GIVEN INFORMATION section start

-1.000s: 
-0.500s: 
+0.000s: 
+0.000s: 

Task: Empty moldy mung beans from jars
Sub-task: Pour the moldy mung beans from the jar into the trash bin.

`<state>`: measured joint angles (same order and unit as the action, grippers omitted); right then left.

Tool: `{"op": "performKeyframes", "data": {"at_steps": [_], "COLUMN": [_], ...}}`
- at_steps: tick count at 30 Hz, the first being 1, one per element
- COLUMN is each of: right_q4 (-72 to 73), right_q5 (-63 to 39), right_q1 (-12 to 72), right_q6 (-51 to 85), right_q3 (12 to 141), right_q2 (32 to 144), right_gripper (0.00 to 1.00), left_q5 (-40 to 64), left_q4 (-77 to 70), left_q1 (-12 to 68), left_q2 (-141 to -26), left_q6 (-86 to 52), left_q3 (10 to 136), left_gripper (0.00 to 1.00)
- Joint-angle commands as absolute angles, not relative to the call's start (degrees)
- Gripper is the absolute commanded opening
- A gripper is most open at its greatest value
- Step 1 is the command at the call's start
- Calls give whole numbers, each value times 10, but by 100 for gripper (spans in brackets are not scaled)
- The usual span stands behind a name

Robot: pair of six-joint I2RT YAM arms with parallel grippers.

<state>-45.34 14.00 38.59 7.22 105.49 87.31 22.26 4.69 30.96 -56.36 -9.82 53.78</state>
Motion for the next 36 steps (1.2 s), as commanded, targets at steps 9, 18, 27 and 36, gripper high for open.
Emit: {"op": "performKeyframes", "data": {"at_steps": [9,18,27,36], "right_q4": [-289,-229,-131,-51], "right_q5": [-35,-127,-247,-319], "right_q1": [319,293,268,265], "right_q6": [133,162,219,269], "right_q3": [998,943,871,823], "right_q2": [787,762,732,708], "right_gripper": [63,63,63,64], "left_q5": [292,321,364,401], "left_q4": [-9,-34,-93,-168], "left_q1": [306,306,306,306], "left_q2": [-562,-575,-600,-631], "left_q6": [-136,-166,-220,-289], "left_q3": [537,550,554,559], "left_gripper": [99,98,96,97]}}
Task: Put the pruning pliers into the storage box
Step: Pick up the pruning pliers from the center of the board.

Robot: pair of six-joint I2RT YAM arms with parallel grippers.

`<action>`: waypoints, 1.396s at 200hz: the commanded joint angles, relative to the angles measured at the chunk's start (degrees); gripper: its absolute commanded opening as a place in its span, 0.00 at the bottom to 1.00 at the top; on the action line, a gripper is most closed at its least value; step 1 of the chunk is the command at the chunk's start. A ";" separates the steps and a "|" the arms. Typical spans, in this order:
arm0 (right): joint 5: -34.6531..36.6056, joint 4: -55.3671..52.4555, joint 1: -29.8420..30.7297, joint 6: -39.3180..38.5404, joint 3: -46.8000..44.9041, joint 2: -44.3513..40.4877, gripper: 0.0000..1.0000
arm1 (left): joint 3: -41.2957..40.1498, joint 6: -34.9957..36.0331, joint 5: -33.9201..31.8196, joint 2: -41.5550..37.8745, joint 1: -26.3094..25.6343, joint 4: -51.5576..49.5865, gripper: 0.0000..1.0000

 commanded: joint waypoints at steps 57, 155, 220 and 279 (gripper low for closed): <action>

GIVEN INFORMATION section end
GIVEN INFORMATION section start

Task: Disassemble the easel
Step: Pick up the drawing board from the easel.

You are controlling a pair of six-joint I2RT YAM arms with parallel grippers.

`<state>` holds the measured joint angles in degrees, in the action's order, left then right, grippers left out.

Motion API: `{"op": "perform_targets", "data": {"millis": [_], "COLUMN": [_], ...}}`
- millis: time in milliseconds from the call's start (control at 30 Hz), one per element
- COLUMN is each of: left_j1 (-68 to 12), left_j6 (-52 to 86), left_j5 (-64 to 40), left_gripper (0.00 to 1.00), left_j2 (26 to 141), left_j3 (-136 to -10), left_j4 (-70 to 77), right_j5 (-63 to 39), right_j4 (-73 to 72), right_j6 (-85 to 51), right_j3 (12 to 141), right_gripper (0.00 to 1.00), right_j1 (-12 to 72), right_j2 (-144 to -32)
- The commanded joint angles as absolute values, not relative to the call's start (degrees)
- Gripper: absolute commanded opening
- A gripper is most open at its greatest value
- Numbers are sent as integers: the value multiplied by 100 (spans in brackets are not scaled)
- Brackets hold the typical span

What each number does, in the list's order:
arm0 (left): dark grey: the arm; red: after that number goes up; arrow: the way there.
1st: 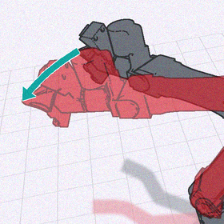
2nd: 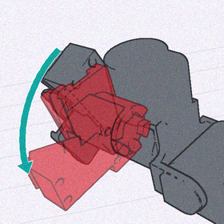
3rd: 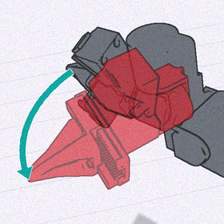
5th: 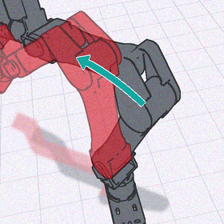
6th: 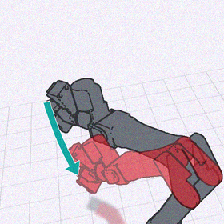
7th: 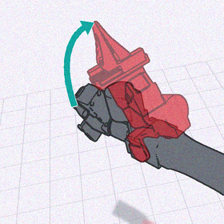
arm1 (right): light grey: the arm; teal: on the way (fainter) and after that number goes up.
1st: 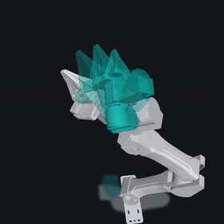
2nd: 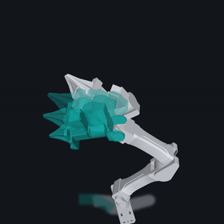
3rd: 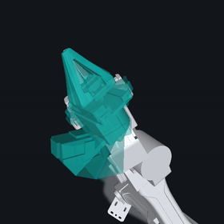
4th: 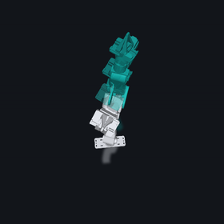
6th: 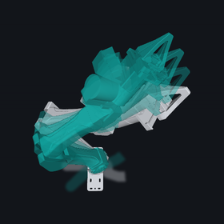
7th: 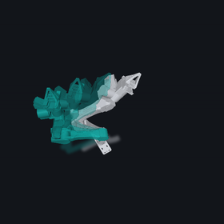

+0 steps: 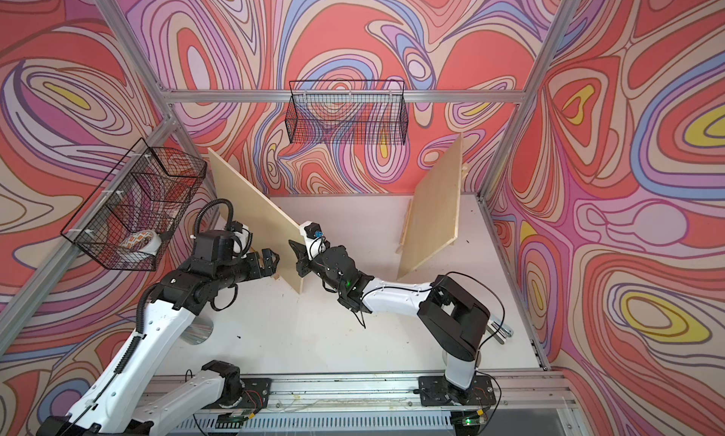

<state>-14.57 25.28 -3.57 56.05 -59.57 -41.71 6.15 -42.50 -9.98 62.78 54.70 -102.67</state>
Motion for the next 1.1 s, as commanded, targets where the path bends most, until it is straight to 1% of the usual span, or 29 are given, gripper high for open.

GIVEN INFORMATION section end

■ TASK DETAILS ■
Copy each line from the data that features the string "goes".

■ TASK RESULT ■
arm0 (left): dark grey: the arm; red: after that number goes up; arrow: the way there.
arm1 (right): light grey: the arm; teal: on the way (fainter) and after that number goes up.

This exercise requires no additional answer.